So Ah-nold was over in Berlin (which, some may be surprised to learn, is not the capital of his home country) and in a magazine interview he apparently dished out a little advice for the Republican party:
Schwarzenegger, a Republican, has taken an
unorthodox approach since winning office last year — standing by a
promise to toe a conservative line of fiscal matters while veering left
on social issues such as gay rights and the environment.
In an interview with Germany’s Sueddeutsche Zeitung daily,
Schwarzenegger said that "the Republican Party currently covers only
the spectrum from the right wing to the middle, and the Democratic
Party covers the spectrum from the left to the middle."
"I
would like the Republican Party to cross this line, move a little
further left and place more weight on the center," he was quoted as
saying. "This would immediately give the party 5% more votes without it
losing anything elsewhere" [SOURCE.]
No.
What Ah-nold is recommending is a return to the 1970s, when we had liberal Republicans in office like Gerald Ford and Nelson Rockefeller as party leaders. You know what that got us: Jimmy Carter! (Well, actually, anti-Nixon sentiment also had to do with giving us History’s Greatest Monster.)

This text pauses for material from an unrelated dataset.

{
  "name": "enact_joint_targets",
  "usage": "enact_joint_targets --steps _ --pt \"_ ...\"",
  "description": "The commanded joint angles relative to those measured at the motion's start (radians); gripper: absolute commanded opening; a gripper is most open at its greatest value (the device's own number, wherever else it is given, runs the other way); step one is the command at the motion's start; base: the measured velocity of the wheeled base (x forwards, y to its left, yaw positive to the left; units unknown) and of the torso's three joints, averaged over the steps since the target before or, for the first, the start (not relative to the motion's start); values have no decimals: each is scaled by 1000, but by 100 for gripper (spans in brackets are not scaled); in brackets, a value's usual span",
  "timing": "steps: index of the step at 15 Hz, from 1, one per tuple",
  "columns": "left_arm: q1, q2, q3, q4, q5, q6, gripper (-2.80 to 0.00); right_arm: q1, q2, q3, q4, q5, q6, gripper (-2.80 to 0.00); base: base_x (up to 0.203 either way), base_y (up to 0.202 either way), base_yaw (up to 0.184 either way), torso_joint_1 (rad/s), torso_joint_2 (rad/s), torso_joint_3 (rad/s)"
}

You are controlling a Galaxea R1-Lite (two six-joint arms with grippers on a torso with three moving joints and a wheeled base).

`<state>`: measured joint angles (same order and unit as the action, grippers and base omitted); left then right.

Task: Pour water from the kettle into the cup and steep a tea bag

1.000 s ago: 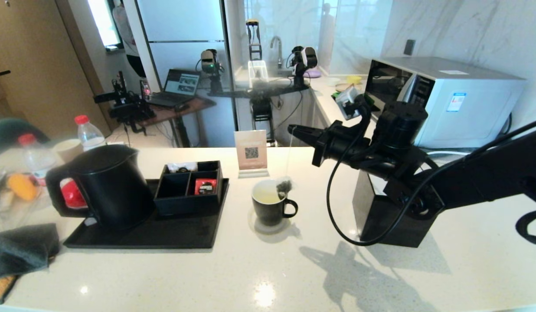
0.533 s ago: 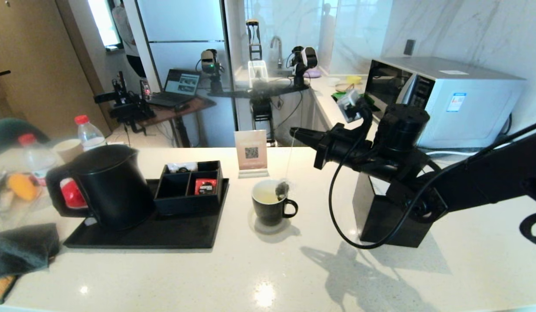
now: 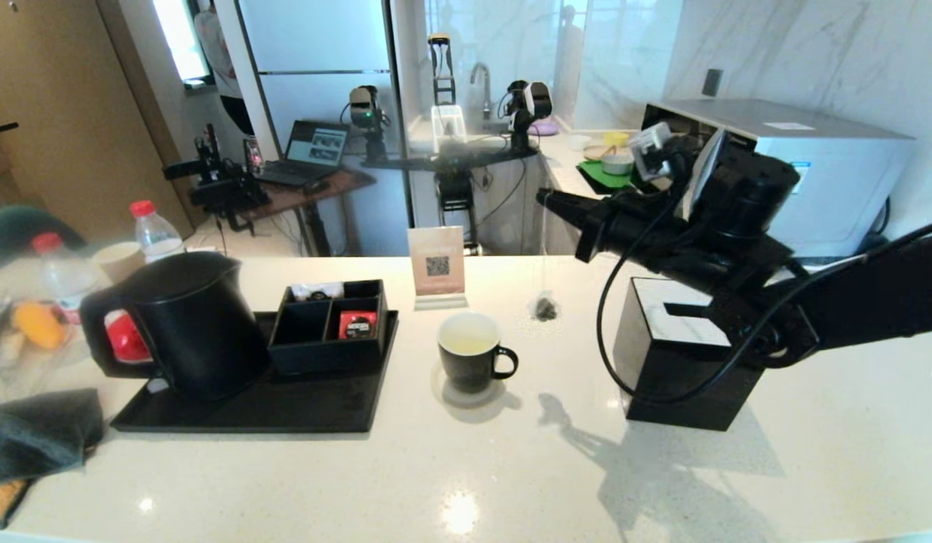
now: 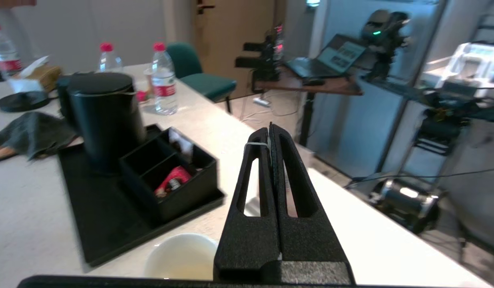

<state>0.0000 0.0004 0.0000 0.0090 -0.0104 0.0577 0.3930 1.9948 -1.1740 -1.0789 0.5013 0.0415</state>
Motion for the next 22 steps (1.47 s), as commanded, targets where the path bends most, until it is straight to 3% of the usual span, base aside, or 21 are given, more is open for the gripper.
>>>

What Ah-nold is recommending is "Let’s do the timewarp again." He may think that electoral success for Republicans is just a jump to the left, but if anything it is to be found a step to the right (Reagan country).
Now, we all know that after the political conventions, candidates of both parties try to soften their image and appeal to the mushy middle voters who haven’t yet made up their minds. During this time they say a lot of phony baloney stuff meant to appeal to people unable to figure out which side of the fence to fall off. That’s fine. The party faithful know that the candidates have to say this stuff, but they don’t really mean it. They may have to throw the mushy middle a few bones (which it could use, being mushy and all), but they still plan to govern in a way consistent with the party faithful’s core values.

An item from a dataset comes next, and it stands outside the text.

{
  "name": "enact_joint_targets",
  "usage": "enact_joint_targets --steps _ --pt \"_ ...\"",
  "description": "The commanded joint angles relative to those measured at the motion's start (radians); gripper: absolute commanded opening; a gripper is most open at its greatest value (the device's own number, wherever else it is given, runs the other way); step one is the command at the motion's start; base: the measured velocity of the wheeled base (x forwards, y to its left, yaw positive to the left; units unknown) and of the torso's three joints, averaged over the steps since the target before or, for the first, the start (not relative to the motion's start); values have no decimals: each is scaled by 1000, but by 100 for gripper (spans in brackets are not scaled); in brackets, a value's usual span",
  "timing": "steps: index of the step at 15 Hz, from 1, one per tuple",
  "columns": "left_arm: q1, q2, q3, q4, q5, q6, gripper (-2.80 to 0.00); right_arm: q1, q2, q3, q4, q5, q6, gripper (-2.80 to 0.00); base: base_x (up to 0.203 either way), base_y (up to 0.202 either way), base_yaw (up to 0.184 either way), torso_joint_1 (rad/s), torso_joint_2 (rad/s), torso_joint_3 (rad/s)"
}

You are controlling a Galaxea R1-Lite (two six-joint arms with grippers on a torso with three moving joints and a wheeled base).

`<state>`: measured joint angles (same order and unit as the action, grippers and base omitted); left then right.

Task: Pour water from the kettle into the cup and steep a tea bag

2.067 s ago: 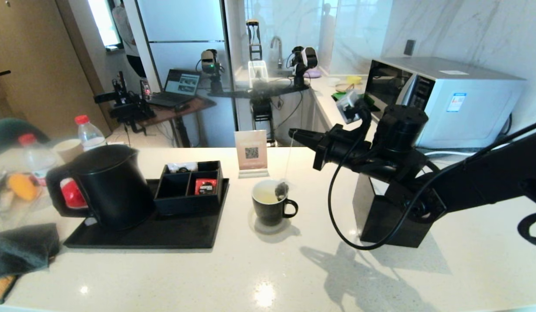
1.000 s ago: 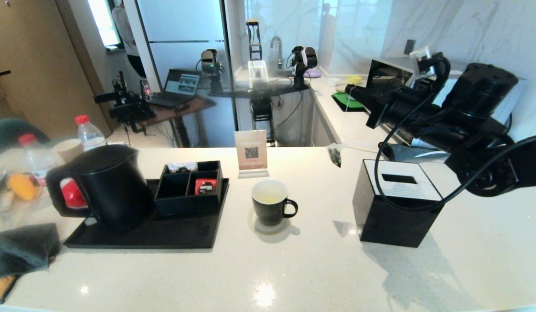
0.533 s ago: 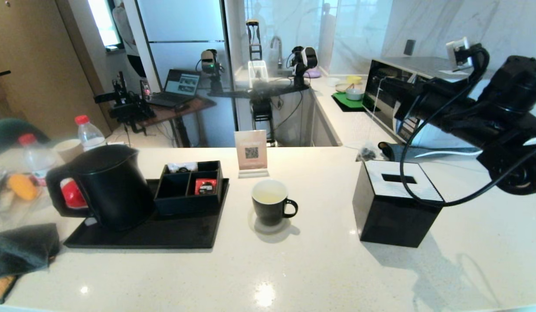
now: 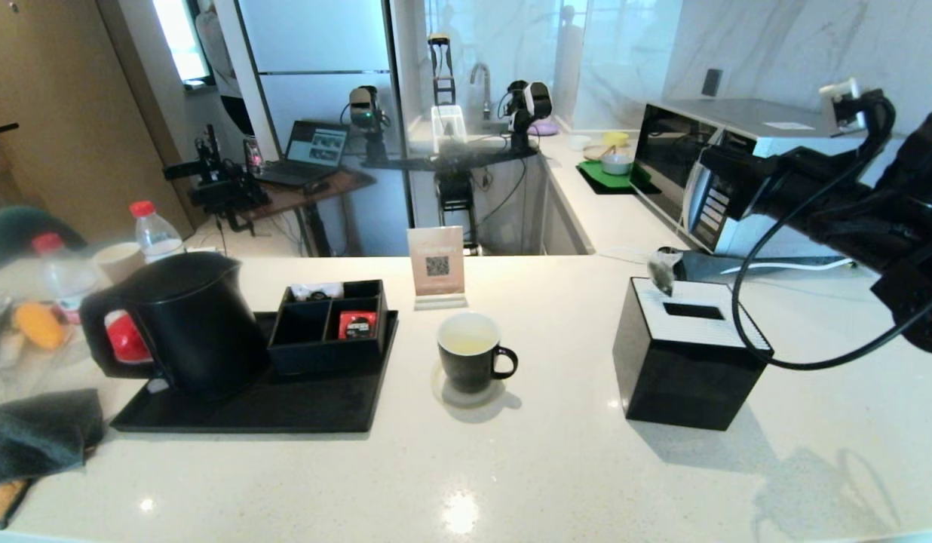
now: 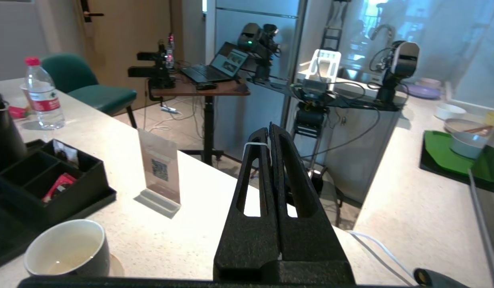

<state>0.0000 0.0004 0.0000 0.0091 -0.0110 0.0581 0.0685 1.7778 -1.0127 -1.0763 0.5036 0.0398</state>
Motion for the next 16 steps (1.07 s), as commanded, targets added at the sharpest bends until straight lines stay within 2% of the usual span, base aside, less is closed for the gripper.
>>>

For the party faithful of the Democrats, that means an anti-life governing policy.
For the party faithful of the Republicans (or at least an indispensible element in the Republican coalition), that means a pro-life governing policy.
It’s their intent to honor these values that is the reason the party faithful are voting for them in the first place. If they betray those values, the party faithful will stay home and the candidate will lose.
That’s what almost happened to Bush in 2000 when a previously unnoticed drunk driving record emerged in a classic, last minute dirty trick. Four million Evangelicals stayed home and Bush got into a squeaker that it took the Supremes to decide.
This illustrates the problem with what my governator is recommending: If the Republican party does more than make token gestures toward those who are liberal on social issues like gay marriage and abortion (e.g., letting Ah-nold and Rudy speak at the convention), if it allows its governing center to shift on these issues then pro-lifers will immediately desert the party.
It would be worth it to have four (or even eight) years of a pro-abort president to teach the Republicans that these issues are NON-NEGOTIABLE, because their understanding that is the only way these battles can ultimately be won. They may throw occasional bones to blue-leaning people, but they have to deliver red-meat to the redstaters.
Were the Republican party to permanently shift its governing center leftward it would permanently cease to be the majority party.
Sorry, Ah-nold. That kind of governating may work in blue states like California and New York, but not elsewhere.